Modified from the National Coalition for Health Professional Education in Genetics (NCHPEG). The screening tool selected should be tailored to the practice setting and patient population, taking into consideration patient education level and cultural competence.
Women often discuss their pregnancy plans with their obstetrician–gynecologist before conception. Any genetic counseling and testing that can be completed before conception is beneficial to the couple, allowing a broader array of options and more time for decision making. A patient who has had a past adverse pregnancy outcome or has a family history of other adverse pregnancy outcomes, such as miscarriage, preterm birth, a newborn screening test result indicating an abnormality, or birth defects, might be at increased risk of these disorders. Some family histories show obvious evidence of cancer risk, such as a family in which there are several members with early-onset breast cancer or colon cancer. Adoption and limited family size might trigger a lower threshold in detecting family history. Family history information should be reviewed and updated regularly, especially when there are significant changes to family history. Where appropriate, further evaluation should be considered for positive responses, with referral to genetic services as needed. Copyright March 2011 by the American College of Obstetricians and Gynecologists, 409 12th Street, SW, PO Box 96920, Washington, DC 20090-6920.
Certain types of cancer, such as breast cancer and colon cancer, appear more frequently in some families, as do some adverse birth outcomes.
The health care provider may decide to complete a detailed pedigree or refer the patient to a genetics professional for further evaluation.
Whether the pedigree or questionnaire is used, it is important to review and update the family history periodically for new diagnoses within the family and throughout pregnancy as appropriate. The preconception period is an ideal time to provide personalized recommendations based on family history.
Couples may decide not to conceive, or they may consider using a gamete donor or obtaining a preimplantation genetic diagnosis if available.

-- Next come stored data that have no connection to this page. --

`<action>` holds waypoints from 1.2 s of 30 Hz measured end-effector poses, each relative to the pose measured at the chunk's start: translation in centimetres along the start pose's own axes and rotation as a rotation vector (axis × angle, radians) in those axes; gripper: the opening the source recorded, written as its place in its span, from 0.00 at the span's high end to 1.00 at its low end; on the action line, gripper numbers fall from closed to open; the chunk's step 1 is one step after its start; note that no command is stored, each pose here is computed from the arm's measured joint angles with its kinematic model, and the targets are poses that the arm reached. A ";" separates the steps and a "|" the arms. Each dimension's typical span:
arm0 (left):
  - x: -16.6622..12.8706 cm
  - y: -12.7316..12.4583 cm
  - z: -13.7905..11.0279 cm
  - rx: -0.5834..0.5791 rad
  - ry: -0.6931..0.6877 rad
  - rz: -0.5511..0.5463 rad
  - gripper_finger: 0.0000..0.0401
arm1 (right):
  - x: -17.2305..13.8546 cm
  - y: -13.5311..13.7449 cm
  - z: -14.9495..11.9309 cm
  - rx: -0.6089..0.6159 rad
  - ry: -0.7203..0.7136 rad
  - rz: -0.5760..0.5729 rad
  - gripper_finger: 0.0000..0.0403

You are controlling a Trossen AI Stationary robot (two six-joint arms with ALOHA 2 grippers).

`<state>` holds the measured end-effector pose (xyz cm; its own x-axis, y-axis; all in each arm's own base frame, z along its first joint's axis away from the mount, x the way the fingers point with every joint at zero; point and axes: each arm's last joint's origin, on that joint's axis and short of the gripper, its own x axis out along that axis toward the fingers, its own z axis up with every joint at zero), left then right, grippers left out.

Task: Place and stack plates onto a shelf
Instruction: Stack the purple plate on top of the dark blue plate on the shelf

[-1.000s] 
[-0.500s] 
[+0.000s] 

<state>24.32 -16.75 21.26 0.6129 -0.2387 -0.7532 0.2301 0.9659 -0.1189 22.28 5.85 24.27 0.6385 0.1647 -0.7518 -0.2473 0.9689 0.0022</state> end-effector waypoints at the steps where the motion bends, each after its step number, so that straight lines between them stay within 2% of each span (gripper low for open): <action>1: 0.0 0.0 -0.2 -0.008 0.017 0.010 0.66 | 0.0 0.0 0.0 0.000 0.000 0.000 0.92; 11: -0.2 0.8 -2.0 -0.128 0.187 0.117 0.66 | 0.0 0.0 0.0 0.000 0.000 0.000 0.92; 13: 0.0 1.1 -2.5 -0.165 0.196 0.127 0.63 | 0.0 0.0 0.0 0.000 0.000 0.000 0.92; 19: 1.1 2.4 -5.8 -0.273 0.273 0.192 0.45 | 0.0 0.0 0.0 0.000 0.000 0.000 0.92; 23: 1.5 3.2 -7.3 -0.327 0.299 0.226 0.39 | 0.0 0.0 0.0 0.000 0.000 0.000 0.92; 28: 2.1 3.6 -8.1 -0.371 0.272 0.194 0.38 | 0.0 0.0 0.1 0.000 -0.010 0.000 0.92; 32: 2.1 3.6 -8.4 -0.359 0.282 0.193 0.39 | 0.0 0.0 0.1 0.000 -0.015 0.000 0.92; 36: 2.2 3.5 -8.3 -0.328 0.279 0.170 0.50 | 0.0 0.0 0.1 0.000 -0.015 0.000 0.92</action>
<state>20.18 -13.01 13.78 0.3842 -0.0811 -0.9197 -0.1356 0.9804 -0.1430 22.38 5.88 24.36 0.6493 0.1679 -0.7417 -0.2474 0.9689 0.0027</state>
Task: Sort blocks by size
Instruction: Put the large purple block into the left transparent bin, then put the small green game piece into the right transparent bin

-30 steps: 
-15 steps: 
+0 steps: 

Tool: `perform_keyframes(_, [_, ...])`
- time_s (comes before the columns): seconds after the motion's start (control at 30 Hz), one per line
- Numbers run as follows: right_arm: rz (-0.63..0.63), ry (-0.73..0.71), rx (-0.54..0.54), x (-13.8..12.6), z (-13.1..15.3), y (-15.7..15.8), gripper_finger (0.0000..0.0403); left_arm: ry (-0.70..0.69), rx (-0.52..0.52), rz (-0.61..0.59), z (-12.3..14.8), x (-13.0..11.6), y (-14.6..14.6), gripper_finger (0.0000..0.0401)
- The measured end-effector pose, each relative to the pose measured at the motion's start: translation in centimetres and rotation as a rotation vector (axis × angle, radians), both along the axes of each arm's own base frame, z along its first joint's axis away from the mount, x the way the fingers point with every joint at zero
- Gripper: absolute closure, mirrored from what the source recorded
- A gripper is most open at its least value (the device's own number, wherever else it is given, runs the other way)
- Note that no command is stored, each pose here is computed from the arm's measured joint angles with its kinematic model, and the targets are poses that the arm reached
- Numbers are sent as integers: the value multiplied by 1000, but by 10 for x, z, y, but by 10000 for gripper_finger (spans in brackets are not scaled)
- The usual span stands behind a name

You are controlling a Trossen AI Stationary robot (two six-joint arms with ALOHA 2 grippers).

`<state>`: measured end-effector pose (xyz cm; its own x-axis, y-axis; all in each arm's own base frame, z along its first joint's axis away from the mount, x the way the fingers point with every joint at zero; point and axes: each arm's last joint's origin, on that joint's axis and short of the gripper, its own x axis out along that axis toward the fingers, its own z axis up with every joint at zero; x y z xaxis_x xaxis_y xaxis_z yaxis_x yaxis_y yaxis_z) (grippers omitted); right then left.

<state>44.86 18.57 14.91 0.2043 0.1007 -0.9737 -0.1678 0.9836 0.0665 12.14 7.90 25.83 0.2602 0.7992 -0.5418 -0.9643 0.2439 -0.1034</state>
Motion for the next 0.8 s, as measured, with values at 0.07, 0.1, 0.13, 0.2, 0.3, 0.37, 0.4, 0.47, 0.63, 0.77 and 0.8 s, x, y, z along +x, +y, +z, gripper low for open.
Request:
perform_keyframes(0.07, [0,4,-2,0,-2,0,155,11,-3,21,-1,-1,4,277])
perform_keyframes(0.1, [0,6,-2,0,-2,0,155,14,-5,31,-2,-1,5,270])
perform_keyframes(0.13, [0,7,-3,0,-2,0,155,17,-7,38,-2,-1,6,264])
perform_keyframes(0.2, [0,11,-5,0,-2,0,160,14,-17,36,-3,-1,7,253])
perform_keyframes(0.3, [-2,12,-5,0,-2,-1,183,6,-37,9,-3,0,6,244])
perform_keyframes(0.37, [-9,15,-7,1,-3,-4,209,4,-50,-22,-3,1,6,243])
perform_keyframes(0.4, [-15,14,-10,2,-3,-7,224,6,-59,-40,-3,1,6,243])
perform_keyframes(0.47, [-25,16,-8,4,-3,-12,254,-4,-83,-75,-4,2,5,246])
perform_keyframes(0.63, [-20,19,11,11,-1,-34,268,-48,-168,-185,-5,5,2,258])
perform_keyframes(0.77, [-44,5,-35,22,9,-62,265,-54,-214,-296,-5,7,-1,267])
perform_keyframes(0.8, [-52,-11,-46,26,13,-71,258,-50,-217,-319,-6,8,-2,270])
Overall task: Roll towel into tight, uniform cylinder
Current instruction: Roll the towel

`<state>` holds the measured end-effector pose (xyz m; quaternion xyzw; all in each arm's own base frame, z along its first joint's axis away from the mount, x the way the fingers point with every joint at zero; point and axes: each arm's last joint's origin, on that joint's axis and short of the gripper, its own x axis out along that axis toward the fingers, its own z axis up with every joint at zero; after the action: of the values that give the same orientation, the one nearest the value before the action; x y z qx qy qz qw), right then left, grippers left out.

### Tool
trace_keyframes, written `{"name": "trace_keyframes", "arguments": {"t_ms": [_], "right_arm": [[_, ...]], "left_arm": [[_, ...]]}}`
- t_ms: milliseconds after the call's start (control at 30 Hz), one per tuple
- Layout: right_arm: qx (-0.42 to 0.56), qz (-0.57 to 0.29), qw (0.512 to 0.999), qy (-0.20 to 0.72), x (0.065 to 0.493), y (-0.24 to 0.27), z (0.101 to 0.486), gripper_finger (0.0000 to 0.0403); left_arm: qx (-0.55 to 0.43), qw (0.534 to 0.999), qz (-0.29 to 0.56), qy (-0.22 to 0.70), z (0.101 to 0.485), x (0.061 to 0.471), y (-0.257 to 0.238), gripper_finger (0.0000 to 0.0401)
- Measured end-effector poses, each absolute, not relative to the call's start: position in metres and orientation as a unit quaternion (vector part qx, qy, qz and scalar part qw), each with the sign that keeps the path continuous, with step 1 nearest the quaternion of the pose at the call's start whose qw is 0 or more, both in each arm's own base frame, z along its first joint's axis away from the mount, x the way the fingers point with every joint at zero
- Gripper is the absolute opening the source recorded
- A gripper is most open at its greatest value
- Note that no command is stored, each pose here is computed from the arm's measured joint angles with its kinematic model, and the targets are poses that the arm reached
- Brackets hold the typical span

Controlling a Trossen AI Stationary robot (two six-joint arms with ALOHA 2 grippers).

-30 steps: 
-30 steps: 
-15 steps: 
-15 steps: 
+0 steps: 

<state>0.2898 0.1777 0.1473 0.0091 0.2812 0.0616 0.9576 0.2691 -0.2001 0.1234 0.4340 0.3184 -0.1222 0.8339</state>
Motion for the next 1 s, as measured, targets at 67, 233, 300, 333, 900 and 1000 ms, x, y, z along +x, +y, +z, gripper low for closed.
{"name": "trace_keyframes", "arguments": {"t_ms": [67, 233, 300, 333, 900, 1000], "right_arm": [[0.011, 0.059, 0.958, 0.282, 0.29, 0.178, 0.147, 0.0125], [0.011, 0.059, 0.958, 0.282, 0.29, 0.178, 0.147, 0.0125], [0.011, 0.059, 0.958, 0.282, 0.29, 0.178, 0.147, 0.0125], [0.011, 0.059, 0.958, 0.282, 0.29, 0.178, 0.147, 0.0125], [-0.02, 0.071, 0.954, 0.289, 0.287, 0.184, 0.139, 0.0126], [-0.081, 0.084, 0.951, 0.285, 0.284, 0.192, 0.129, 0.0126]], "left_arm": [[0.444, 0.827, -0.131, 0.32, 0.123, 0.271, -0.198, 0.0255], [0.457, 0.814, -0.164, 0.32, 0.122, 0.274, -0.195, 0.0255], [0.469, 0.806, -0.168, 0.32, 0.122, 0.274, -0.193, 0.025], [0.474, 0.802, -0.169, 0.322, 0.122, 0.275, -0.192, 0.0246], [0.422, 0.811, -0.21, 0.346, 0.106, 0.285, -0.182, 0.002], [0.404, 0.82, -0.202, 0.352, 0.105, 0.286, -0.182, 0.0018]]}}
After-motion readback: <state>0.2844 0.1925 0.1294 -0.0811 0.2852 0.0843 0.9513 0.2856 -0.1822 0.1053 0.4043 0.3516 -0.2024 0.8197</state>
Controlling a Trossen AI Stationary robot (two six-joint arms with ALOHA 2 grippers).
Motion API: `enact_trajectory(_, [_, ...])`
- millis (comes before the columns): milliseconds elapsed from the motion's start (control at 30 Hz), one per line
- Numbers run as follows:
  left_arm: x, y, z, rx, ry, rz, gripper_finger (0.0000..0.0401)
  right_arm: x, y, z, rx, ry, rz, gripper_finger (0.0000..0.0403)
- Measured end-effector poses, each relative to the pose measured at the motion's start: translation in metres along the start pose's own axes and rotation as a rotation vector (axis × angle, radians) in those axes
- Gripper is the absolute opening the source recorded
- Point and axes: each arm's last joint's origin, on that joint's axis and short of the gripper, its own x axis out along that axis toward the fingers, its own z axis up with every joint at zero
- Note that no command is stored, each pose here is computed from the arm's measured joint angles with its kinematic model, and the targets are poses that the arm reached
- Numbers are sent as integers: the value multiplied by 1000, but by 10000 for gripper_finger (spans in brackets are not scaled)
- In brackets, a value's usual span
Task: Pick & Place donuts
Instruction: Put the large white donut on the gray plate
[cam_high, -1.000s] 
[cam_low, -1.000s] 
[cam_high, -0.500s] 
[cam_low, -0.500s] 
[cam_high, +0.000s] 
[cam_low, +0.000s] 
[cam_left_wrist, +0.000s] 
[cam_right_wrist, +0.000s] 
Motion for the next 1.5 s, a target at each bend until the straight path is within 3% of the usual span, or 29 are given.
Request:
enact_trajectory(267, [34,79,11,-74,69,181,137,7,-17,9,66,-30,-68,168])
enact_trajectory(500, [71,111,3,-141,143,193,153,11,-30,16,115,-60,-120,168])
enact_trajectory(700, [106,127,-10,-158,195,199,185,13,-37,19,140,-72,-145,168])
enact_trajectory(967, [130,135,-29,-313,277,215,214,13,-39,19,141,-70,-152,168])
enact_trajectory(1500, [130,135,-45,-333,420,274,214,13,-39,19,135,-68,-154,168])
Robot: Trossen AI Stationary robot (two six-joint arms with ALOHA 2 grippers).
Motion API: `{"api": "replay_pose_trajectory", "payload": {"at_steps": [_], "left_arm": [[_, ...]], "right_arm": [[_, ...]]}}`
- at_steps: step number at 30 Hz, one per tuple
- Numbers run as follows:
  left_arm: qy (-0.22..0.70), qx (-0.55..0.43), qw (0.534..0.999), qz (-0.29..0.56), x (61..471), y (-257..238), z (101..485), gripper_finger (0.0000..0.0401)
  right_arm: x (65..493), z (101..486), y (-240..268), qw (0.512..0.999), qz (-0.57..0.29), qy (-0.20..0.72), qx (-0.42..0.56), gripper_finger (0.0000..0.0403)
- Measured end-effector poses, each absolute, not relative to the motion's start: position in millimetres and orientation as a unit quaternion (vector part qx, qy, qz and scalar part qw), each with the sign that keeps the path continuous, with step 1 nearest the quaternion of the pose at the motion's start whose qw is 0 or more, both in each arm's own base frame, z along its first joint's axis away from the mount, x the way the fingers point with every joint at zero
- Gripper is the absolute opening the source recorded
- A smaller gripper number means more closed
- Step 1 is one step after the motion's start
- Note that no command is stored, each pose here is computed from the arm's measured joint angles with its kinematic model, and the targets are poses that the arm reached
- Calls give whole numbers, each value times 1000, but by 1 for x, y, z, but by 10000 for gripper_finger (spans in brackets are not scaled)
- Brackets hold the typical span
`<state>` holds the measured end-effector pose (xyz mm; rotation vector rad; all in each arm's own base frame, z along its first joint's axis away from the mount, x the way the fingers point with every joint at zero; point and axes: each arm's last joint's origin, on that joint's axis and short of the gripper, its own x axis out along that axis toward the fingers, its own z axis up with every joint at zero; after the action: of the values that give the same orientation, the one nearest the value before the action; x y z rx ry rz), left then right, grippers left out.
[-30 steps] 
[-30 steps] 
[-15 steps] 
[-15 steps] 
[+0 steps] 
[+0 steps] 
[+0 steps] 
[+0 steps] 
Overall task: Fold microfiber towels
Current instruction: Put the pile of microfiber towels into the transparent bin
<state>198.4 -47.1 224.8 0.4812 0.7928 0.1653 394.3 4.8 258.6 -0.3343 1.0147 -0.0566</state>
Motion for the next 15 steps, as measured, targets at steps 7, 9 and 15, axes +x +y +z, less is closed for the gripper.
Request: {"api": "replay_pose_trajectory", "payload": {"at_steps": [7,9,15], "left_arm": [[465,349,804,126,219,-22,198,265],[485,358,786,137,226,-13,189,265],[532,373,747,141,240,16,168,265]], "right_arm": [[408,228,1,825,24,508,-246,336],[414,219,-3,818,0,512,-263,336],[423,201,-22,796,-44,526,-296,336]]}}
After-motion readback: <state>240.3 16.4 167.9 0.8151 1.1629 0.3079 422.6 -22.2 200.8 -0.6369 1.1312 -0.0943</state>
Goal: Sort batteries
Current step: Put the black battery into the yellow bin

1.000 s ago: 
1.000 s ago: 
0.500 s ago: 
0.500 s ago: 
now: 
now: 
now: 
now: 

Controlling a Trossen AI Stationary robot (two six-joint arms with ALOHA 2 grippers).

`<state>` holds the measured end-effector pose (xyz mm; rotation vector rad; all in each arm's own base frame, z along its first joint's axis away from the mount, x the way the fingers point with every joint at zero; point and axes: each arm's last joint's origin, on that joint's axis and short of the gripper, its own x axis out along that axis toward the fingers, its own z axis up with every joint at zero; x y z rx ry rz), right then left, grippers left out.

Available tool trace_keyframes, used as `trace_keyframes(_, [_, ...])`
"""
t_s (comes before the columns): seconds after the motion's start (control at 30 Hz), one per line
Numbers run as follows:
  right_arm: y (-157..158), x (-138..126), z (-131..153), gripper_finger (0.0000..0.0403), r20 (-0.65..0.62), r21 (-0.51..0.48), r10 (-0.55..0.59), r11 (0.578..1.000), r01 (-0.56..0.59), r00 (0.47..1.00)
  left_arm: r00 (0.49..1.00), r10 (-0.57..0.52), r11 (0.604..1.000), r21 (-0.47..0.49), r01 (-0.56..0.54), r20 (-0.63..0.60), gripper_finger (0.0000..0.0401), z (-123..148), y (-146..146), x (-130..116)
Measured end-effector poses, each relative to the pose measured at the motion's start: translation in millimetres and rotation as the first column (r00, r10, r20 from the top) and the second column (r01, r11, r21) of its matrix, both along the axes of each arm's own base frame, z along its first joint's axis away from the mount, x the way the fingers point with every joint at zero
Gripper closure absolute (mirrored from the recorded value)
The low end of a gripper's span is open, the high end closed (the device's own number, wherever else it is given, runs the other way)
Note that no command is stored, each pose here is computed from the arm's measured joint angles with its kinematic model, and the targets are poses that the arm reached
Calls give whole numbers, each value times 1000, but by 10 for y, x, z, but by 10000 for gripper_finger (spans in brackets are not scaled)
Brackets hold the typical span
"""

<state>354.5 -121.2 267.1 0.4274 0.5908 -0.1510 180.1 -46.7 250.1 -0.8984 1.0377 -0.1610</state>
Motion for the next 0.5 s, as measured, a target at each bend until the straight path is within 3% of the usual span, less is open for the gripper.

Because both genetic and environmental factors may contribute to these outcomes, advising a patient that she is at increased risk of an adverse pregnancy outcome based on family history might motivate her to reduce her environmental risk by, for example, stopping smoking or achieving a healthy weight (8).

However, these disorders often have complex genetic–environmental interactions for which environmental modifications can improve the outcome or delay the onset of symptoms (5).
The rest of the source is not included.